3-4 seneden sonra blastik transformasyon olabilir.
Ayırıcı Tanı
1. Lökomoid reaksiyon. Lösemiye benzer periferik kan tablosu vardır. BK artar, sola kayma çok belirgindir. İp ucu olarak genellikle tanı konulabilen enfeksiyon hastalığı vardır. Bu primer hastalıkta (milier tbc) splenomegali olabilir. Ağır sepsis, gram (-) pnömoni aynı tabloyu verir. Enfeksiyonda kemik iliği genellikle o kadar granüle değildir, hiperselülarite yoktur. LAP çok fazladır. Pheledelphia kromozomu (-) Pnömoni aynı tabloyu verir. Enfeksiyonda kemik iliği genellikle o kadar granüle değildir, hiperselülarite yoktur. LAP çok fazladır. Pheledelphia kromozomu (-) ‘dir. BK 50 bin civarıdır. Oysa KML’de genellikle 100 binin üstündedir. Enfeksiyon sağaltımı verilir ve beklenir. Lökosit alkalen fosfataz yüksektir, bu ayırıcıdır.

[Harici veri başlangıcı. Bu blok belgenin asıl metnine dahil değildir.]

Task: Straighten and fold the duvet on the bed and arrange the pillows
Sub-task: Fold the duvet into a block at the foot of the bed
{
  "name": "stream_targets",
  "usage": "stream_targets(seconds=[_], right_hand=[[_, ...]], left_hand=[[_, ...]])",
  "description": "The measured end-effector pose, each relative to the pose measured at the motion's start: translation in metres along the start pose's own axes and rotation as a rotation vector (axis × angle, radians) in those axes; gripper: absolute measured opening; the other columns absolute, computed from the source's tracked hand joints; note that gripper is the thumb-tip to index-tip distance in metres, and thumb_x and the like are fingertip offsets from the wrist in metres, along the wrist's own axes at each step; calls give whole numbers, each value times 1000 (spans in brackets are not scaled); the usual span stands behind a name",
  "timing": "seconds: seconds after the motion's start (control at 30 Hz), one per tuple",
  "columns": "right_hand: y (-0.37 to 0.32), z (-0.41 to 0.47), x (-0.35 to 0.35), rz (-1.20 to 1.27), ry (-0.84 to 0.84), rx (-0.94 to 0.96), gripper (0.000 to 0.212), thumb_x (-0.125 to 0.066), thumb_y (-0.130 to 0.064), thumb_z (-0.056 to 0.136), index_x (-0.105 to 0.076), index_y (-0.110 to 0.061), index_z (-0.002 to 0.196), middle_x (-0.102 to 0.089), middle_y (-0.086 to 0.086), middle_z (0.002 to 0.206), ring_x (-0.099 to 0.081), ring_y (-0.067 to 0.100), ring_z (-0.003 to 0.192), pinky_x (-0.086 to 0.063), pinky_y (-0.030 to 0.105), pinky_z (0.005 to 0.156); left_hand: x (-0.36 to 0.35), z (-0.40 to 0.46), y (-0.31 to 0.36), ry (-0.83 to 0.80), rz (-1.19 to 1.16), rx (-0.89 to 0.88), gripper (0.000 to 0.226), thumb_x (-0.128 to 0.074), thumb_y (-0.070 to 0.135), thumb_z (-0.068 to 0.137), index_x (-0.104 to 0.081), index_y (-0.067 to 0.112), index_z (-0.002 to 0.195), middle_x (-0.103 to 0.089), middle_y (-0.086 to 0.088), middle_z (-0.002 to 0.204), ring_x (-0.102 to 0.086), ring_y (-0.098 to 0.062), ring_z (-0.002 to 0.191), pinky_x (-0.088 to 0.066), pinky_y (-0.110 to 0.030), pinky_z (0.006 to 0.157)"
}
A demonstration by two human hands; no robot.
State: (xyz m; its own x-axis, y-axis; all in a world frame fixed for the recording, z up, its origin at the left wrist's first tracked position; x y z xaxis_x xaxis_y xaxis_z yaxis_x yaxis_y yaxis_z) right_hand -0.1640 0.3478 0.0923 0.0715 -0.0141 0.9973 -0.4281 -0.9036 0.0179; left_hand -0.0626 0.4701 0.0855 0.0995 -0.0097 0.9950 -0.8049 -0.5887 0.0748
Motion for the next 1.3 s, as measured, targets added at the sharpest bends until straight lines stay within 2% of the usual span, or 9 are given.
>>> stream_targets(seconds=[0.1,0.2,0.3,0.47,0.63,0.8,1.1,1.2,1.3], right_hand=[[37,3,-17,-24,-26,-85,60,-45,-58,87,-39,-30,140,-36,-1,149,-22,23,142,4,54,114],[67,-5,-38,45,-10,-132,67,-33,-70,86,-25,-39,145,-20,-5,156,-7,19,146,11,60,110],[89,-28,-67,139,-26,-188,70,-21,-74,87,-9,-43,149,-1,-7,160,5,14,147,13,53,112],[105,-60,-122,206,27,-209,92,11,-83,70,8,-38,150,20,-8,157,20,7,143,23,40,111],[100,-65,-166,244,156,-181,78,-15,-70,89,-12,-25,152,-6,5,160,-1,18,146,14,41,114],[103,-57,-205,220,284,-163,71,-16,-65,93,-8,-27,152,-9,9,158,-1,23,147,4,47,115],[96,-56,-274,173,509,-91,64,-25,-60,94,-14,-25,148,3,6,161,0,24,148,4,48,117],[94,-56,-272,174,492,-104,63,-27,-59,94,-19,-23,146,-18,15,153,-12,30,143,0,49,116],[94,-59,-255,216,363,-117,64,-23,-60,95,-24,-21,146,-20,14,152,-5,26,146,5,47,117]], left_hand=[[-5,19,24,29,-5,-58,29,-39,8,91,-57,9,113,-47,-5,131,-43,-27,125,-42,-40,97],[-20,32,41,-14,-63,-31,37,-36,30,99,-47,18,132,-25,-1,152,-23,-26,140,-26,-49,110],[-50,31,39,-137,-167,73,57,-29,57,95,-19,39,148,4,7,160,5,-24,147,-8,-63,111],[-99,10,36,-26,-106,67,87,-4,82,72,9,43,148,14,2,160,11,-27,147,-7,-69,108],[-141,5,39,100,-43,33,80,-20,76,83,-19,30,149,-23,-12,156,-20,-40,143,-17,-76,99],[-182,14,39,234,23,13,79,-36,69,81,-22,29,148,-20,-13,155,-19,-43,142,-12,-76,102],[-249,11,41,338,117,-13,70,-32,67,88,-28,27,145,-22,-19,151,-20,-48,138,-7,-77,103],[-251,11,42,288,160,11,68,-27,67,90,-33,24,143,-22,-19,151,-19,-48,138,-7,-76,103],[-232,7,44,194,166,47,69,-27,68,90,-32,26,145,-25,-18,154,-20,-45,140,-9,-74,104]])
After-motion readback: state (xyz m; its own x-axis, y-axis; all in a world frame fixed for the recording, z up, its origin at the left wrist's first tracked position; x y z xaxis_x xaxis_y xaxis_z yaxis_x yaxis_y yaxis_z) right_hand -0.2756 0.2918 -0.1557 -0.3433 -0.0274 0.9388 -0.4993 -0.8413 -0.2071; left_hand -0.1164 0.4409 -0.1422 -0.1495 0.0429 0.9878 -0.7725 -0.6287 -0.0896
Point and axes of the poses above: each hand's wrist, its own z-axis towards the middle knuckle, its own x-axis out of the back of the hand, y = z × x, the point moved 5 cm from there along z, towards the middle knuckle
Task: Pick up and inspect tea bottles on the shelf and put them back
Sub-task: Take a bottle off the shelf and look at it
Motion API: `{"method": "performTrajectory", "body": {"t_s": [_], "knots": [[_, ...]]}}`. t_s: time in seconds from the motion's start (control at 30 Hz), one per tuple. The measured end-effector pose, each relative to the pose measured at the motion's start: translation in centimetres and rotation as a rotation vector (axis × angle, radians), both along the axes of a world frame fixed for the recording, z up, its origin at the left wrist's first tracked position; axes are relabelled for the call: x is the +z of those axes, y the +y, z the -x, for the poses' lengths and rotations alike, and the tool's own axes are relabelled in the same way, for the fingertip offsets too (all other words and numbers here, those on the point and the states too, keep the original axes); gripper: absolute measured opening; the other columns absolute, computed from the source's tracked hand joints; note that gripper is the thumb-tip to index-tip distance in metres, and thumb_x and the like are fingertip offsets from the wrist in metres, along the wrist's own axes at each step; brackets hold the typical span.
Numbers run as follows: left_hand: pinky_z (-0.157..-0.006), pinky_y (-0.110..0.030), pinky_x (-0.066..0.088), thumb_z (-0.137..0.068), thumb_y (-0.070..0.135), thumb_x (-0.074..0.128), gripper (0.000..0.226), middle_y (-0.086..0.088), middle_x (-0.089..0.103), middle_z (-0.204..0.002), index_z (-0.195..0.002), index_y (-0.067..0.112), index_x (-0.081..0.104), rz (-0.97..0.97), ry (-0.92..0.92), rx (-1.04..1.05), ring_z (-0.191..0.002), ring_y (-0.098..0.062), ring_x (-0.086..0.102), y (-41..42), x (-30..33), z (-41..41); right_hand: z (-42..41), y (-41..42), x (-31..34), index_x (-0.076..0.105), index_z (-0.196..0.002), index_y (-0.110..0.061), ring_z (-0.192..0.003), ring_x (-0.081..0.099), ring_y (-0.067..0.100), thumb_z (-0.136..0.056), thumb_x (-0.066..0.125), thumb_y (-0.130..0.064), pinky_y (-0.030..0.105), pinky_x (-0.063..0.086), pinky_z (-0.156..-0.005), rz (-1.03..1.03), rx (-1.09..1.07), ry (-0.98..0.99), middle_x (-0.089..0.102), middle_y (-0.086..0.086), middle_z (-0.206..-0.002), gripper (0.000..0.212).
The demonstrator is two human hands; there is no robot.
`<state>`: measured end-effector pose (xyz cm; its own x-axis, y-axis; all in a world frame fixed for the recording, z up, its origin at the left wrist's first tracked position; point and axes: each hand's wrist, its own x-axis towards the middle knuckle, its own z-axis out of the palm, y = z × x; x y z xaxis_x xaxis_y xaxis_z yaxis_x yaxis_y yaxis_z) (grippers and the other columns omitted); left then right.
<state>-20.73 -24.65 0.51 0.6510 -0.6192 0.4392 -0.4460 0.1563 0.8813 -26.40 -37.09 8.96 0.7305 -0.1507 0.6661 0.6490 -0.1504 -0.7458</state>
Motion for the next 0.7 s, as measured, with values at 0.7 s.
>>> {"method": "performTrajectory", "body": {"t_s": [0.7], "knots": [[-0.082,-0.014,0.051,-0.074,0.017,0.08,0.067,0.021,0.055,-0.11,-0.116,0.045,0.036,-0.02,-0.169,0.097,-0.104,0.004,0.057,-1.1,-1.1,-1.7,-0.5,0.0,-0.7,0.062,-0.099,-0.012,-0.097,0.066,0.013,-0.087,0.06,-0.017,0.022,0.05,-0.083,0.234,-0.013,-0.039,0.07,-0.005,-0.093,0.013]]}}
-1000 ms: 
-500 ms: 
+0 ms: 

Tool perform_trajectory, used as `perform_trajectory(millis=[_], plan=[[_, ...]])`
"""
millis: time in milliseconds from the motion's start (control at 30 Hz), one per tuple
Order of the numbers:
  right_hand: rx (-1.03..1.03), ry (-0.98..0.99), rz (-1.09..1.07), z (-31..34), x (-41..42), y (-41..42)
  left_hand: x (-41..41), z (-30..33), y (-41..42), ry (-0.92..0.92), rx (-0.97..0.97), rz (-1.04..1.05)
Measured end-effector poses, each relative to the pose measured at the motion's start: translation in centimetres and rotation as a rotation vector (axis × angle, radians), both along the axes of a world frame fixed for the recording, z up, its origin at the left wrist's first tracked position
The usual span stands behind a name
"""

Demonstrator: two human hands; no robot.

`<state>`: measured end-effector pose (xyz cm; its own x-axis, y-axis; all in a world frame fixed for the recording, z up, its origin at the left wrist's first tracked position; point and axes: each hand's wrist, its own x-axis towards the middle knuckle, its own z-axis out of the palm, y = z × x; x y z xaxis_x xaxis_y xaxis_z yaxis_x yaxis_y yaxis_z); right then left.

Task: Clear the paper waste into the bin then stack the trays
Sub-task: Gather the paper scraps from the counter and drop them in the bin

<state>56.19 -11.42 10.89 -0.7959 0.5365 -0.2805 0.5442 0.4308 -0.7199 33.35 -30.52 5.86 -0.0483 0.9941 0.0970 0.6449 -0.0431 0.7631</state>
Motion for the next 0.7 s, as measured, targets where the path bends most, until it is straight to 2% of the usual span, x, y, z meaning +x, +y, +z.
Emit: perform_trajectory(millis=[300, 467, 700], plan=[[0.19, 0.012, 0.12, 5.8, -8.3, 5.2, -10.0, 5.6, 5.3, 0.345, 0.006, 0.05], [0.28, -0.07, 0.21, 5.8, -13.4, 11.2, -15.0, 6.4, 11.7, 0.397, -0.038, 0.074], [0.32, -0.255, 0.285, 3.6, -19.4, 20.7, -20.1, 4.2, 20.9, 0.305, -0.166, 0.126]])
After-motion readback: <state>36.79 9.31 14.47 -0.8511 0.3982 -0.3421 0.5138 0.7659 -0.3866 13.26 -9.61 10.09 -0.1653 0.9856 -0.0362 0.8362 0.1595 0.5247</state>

2. Mylofibrozis. iliğin belirgin fibrozisi vardır. Megakaryosit artmıştır. Trombositoz bulunur. Masif splenomegali vardır. Aspirasyonda genellikle materyal gelmez. Biyopsi ile fibrozis görülür. Periferik yaymada gözyaşı hücreleri ve normoblastlar vardır. BK 50 binin altındadır. Lenf bezleri normal veya büyümüş olabilir.
Sağaltım
Hastayı aplaziye sokma felsefesi yoktur, ilaç BK serisini kontrolde tutar. Kronik evrede myelosupresyon için en çok Busulfan, Hidroxiüre ve melfelan kullanılır.
Busulfan (myeleran) BK 100 binin üstünde ise 0.1 mg/kg sabah kahvaltı öncesinde tek doz ile nötropeniye girer. BK 20 binin altında tutulmalıdır. BK tekrar arttıkça doz da arttırılır ve nitrozüre eklenebilir. Blastik transformasyon olursa sağaltım değişiktir. Bu durumda 3-4 ay ömür vardır.
Hidroxiüre: Günde 0.5-2 mg şeklinde kullanılır. Busulfan’a dirençli vakalarda etkilidir.
Rekombiniant İnterferon-a’nın kronik fazdaki KML sağaltımında etkili olduğu bildirilmiştir.Kemik iliği transplantasyonu kronik fazda yapılabilir. Blastik transformasyonda kemik iliği nakli yapılmaz.